How much of belief is choice really?  Maybe the evidence gives us no room for choice.  I've often said - and I mean it - if I was to choose a religion it would not be Christianity.  However, here I am believing in Jesus Christ because that is where the evidence has led me.  Along the way,many faces have turned out to be colons and brackets and that is usually disappointing but I have accepted it because I have no choice.  I cannot believe what I don't believe.
There is a new paradigm-breaking paper in the peer-reviewed journal Progress in Biophysics and Molecular Biology: "Cause of Cambrian Explosion - Terrestrial or Cosmic?" (at https://www.sciencedirect.com/science/ar...0718300798). There are 33 authors, biologists and other scientists at universities around the world. These scientists are not in any way ID advocates, or members of the Discovery Institute. But they still conclude that the origin of life, and in particular the Cambrian Explosion of new animal body plans, can't be explained by neo-Darwinism, and in desperation conclude that panspermia must be the answer. They believe that new genetic material must have been delivered from space via virus-like organisms. 

They carefully avoid the question of where and how this biological information originally came about. They don’t even touch that one. They are really just pushing the question back in time and space. 

This paper demonstrates how support for neo-Darwinism is eroding among many professional scientists, especially biologists and those in related fields. An admission that Darwinian Cambrian and other origin theories have failed. 

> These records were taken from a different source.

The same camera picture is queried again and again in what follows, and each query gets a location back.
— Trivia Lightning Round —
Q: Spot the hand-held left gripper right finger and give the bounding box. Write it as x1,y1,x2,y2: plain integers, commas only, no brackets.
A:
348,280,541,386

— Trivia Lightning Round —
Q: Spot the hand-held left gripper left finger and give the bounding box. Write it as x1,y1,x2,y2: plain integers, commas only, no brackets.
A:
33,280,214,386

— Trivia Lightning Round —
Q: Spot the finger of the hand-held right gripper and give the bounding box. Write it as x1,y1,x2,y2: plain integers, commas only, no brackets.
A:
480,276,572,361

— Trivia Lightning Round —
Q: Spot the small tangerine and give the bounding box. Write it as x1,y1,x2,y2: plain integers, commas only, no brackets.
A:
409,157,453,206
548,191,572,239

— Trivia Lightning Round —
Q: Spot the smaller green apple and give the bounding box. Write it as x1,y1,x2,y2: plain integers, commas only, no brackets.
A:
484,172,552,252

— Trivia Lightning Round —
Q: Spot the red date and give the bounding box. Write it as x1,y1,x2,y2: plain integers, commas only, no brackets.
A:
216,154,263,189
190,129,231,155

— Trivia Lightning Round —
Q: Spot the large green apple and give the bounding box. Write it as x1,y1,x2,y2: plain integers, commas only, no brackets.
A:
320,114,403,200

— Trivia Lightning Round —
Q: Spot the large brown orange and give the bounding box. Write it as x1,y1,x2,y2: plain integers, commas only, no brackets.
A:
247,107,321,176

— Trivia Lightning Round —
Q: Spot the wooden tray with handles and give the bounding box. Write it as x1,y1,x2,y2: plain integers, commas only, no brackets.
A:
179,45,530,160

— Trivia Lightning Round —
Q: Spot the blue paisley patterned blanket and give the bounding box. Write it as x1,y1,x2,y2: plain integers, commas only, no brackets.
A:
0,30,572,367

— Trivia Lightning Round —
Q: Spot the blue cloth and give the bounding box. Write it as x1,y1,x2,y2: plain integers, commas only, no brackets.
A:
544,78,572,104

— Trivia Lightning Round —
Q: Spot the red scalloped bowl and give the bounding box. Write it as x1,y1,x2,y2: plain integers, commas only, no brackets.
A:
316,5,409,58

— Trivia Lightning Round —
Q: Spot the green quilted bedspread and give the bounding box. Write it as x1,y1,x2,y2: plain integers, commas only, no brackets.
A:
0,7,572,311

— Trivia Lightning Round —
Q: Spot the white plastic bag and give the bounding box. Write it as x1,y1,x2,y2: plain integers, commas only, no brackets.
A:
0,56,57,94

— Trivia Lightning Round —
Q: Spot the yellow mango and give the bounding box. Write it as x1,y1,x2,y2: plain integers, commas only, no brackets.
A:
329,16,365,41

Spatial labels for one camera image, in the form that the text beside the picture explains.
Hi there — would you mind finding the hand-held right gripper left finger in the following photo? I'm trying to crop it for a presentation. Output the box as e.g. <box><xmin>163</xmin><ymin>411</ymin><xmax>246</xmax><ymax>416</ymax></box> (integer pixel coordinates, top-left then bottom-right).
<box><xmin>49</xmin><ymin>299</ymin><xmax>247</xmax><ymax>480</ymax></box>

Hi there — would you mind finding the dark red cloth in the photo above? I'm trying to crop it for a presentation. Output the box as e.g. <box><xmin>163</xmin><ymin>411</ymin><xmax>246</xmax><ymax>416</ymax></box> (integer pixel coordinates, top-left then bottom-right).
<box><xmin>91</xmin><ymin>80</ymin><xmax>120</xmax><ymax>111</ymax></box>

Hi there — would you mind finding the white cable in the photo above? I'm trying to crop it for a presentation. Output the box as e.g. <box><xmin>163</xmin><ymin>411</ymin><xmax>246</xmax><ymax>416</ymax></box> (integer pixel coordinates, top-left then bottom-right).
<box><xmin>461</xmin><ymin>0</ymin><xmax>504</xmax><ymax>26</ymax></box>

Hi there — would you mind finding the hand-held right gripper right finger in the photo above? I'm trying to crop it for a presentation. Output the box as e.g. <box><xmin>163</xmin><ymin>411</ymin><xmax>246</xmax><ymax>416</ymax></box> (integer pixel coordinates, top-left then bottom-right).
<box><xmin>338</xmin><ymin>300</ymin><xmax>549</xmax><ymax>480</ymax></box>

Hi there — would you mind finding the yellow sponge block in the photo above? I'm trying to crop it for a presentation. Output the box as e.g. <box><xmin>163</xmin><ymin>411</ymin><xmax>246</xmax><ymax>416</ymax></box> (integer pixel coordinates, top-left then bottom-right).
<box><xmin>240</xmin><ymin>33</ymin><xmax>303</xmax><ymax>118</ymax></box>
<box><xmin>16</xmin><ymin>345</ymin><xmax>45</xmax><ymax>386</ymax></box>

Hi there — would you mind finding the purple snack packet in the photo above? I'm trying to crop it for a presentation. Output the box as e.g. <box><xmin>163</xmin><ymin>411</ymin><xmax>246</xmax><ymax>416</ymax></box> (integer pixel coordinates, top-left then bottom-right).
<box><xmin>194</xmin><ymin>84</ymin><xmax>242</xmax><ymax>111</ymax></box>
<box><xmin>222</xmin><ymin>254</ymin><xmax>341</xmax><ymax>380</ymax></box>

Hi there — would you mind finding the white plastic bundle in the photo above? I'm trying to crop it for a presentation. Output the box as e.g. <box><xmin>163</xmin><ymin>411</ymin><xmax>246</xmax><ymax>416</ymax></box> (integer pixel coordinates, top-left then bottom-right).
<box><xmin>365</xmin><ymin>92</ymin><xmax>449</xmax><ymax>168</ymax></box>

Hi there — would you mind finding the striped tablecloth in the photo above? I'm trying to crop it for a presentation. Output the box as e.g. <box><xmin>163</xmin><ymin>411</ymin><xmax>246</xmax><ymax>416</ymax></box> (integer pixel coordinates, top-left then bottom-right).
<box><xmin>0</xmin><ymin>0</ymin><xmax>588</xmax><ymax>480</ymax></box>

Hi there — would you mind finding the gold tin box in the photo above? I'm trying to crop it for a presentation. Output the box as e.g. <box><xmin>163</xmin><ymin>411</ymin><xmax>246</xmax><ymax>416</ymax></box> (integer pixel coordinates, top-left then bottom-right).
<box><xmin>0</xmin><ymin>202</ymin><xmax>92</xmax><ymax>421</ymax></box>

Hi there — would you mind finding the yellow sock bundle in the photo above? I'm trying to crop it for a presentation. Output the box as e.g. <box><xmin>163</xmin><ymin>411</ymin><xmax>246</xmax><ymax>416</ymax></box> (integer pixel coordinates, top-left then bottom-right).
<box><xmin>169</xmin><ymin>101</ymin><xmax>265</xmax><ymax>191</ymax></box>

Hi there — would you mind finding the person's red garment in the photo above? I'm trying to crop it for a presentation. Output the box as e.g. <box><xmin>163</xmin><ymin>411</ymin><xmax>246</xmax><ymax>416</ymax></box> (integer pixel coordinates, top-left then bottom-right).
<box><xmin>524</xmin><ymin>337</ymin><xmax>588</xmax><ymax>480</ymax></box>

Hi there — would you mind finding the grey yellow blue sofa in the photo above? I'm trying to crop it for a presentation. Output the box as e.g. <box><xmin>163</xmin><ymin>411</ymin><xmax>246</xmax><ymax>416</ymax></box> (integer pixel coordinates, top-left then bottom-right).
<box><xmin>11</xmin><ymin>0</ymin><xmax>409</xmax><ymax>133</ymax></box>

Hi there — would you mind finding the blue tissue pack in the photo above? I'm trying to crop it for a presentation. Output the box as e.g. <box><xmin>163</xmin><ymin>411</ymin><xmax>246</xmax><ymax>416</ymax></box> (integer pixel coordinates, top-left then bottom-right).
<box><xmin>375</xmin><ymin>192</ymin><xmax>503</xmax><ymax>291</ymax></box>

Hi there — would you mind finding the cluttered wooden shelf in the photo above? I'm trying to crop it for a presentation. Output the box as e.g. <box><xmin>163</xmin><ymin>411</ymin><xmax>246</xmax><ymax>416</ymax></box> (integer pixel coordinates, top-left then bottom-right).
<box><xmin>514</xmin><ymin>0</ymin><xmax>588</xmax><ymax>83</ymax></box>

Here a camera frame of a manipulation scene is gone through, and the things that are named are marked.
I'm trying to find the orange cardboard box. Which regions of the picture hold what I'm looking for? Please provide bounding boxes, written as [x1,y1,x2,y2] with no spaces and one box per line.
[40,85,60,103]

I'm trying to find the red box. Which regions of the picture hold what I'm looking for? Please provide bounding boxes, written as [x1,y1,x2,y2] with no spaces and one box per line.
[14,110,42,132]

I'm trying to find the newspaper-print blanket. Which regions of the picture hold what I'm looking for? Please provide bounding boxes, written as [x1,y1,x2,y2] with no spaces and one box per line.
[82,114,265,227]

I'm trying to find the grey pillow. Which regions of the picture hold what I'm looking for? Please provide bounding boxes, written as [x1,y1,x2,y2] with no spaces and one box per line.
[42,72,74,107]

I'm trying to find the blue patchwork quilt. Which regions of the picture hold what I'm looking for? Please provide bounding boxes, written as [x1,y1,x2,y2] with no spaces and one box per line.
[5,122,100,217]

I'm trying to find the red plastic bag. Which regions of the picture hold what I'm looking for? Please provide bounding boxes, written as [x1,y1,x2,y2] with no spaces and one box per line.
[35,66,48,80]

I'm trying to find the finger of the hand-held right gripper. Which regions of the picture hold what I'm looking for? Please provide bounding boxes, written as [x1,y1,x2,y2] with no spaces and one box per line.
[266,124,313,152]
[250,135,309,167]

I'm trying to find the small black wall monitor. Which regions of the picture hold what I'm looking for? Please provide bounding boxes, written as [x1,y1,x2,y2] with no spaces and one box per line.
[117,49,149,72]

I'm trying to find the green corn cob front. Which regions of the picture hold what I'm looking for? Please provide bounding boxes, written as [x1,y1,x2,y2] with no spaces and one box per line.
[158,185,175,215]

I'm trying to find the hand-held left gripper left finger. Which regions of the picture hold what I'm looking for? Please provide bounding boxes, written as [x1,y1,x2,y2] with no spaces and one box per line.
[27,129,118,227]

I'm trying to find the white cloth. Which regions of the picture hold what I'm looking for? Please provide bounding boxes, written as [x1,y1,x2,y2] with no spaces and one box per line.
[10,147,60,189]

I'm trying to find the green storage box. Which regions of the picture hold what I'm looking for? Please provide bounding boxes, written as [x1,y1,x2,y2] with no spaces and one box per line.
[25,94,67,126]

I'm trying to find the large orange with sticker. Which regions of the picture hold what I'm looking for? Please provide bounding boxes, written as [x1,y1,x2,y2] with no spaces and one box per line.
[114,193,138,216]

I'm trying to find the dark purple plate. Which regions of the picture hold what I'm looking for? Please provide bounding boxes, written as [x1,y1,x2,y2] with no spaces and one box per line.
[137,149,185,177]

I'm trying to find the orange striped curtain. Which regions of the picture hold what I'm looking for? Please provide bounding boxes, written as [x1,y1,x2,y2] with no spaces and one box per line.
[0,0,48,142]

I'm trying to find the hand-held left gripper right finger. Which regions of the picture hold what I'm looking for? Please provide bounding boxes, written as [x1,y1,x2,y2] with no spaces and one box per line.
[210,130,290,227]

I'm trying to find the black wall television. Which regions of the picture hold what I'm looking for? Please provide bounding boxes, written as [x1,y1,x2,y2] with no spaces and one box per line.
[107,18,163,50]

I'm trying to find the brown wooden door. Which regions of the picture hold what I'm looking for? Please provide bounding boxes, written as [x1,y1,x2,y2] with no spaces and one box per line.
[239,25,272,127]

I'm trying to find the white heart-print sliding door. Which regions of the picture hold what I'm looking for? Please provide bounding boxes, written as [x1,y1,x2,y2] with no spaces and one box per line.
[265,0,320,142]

In the process of describing and unfolding their hypothesis they make a number of key observations of the inability of new-synthesis Darwinism to explain these major episodes in the history of life. As summarized at https://evolutionnews.org/2018/05/with-n...the-stars/, they argue that the information needed to build complex life must have arrived on Earth from space before complex life arose.

From the paper:
Quote:"The transformation of an ensemble of appropriately chosen biological monomers (e.g. amino acids, nucleotides) into a primitive living cell capable of further evolution appears to require overcoming an information hurdle of superastronomical proportions (Appendix A), an event that could not have happened within the time frame of the Earth except, we believe, as a miracle (Hoyle and Wickramasinghe, 1981, 1982, 2000). All laboratory experiments attempting to simulate such an event have so far led to dismal failure (Deamer, 2011; Walker and Wickramasinghe, 2015). It would thus seem reasonable to go to the biggest available “venue” in relation to space and time."


Further, they state:
Quote:"We should then plausibly view viruses as among the most information-rich natural systems in the known Universe (Fig. 4). Their size dictates they are very small targets minimizing the probability of destruction by flash heating or ionizing radiation, Hoyle and Wickramasinghe (1979) e.g. Chapter 1. Their nanometer dimensions plausibly allow easy transport and dispersal by micrometer sized dust grains and other protective physical matrices of similar size. They are then nanoparticle-sized genetic vectors which contain all the essential information to take over and drive the physiology of any given target cell within which they mesh. Their replicative growth means they are produced, and exist, in huge numbers on cosmic scales; so that they (and to a lesser quantitative extent their cellular reservoirs) can suffer huge losses by inactivation while still leaving a residue of millions of surviving particles potentially still infective. A virus then is a type of compressed module in touch with the whole of the cell’s very ability to grow and divide to produce progeny cells and thus to evolve."
...............................
"In other words, we can now make the plausible scientific argument that a key feature of information-dense genetic systems to make more complex organisms was already here on Earth before the actual emergence of subsequent greater terrestrial complexity.
...............................
"The most crucial genes relevant to evolution of hominids, as indeed all species of plants and animals, seems likely in many instances to be of external origin, being transferred across the galaxy largely as information rich virions."

Summarizing:

Quote:"In our view the totality of the multifactorial data and critical analyses assembled by Fred Hoyle, Chandra Wickramasinghe and their many colleagues since the 1960s leads to a very plausible conclusion — life may have been seeded here on Earth by life-bearing comets as soon as conditions on Earth allowed it to flourish (about or just before 4.1 Billion years ago); and living organisms such as space-resistant and space-hardy bacteria, viruses, more complex eukaryotic cells, fertilised ova and seeds have been continuously delivered ever since to Earth so being one important driver of further terrestrial evolution which has resulted in considerable genetic diversity and which has led to the emergence of mankind."
(This post was last modified: 2018-06-05, 01:30 AM by nbtruthman.)
[-] The following 3 users Like nbtruthman's post:
  • Ninshub, Kamarling, stephenw
(2018-05-30, 09:54 PM)nbtruthman Wrote: There is a new paradigm-breaking paper in the peer-reviewed journal Progress in Biophysics and Molecular Biology: "Cause of Cambrian Explosion - Terrestrial or Cosmic?" (at https://www.sciencedirect.com/science/ar...0718300798). There are 33 authors, biologists and other scientists at universities around the world. These scientists are not in any way ID advocates, or members of the Discovery Institute. But they still conclude that the origin of life, and in particular the Cambrian Explosion of new animal body plans, can't be explained by neo-Darwinism, and in desperation conclude that panspermia must be the answer. They believe that new genetic material must have been delivered from space via virus-like organisms. 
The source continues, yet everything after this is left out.